Epistasis is called recessive here because it is the homozygous recessive genotype (ee) that causes the masking. When at least one E allele is present (EE or Ee), the dog can show its B/b colour. Only when both E alleles are absent (ee) does the masking occur.

Compare this with dominant epistasis (12:3:1 ratio) where a single dominant allele at one locus masks the other gene’s expression.

Why This Works

The key insight: a gene can only produce an observable effect if the entire biochemical pathway leading to that phenotype is functional. In Labrador colour:

  • Gene B controls which pigment is made (black vs brown)
  • Gene E controls whether that pigment gets deposited in the fur

If the “deposition” step (E gene) is broken (ee), it doesn’t matter what colour the pigment is — no pigment reaches the fur. The dog looks yellow (the default/diluted colour from small amounts of pheomelanin in the fur).

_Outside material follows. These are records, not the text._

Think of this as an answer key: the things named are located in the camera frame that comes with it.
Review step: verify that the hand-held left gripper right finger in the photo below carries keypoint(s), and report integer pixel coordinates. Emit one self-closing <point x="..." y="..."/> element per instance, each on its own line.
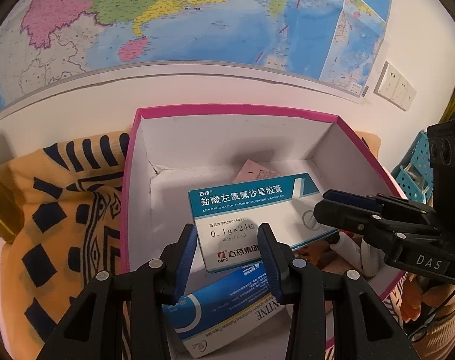
<point x="268" y="258"/>

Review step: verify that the blue plastic basket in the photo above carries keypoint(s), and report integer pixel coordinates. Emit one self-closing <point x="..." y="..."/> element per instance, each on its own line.
<point x="411" y="180"/>

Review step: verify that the blue and white medicine box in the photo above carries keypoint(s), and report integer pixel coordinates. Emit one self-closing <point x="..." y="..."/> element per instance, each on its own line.
<point x="220" y="307"/>

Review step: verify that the white tube with blue label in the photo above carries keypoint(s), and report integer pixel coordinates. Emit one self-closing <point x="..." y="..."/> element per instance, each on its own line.
<point x="345" y="249"/>

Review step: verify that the pink cardboard box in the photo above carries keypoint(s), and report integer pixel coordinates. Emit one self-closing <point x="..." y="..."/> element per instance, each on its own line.
<point x="227" y="146"/>

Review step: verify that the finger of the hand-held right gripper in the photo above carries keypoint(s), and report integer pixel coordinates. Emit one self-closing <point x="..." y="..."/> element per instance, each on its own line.
<point x="347" y="197"/>
<point x="343" y="215"/>

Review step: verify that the white wall socket panel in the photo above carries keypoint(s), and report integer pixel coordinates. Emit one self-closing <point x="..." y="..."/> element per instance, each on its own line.
<point x="394" y="84"/>

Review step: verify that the orange patterned blanket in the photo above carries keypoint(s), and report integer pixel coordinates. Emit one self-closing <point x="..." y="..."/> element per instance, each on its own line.
<point x="62" y="202"/>

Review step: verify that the pink paper packet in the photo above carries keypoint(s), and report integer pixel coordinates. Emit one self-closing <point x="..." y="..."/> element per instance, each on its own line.
<point x="253" y="172"/>

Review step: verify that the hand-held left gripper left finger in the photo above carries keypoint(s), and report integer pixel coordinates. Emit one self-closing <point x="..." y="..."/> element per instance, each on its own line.
<point x="186" y="258"/>

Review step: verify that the colourful wall map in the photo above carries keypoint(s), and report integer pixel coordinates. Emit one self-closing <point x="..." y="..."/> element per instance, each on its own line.
<point x="212" y="26"/>

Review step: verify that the teal and white medicine box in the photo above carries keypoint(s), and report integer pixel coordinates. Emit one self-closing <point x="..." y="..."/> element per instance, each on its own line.
<point x="242" y="202"/>

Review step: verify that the person's right hand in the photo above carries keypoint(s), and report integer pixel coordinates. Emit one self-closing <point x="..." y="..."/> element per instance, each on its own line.
<point x="433" y="298"/>

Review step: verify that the gold metal tumbler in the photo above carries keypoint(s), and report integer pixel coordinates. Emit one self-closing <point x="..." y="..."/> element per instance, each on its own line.
<point x="2" y="213"/>

This is biochemical epistasis — one gene controls an upstream step and another controls a downstream step in the same pathway.

Alternative Method

You can draw a 4×4 Punnett square for BbEe × BbEe to get all 16 combinations, then classify each by phenotype. Count: 9 have B_E_, 3 have bbE_, 3 have B_ee, 1 has bbee. Group the ee genotypes together → 9:3:4.

Common Mistake

Students often confuse epistasis with dominance. Dominance is between alleles of the same gene (B dominant over b). Epistasis is between different genes (E gene masks B gene). When writing about Labrador coat colour in NEET, explicitly state “Gene E is epistatic to Gene B” — don’t use the word dominance here.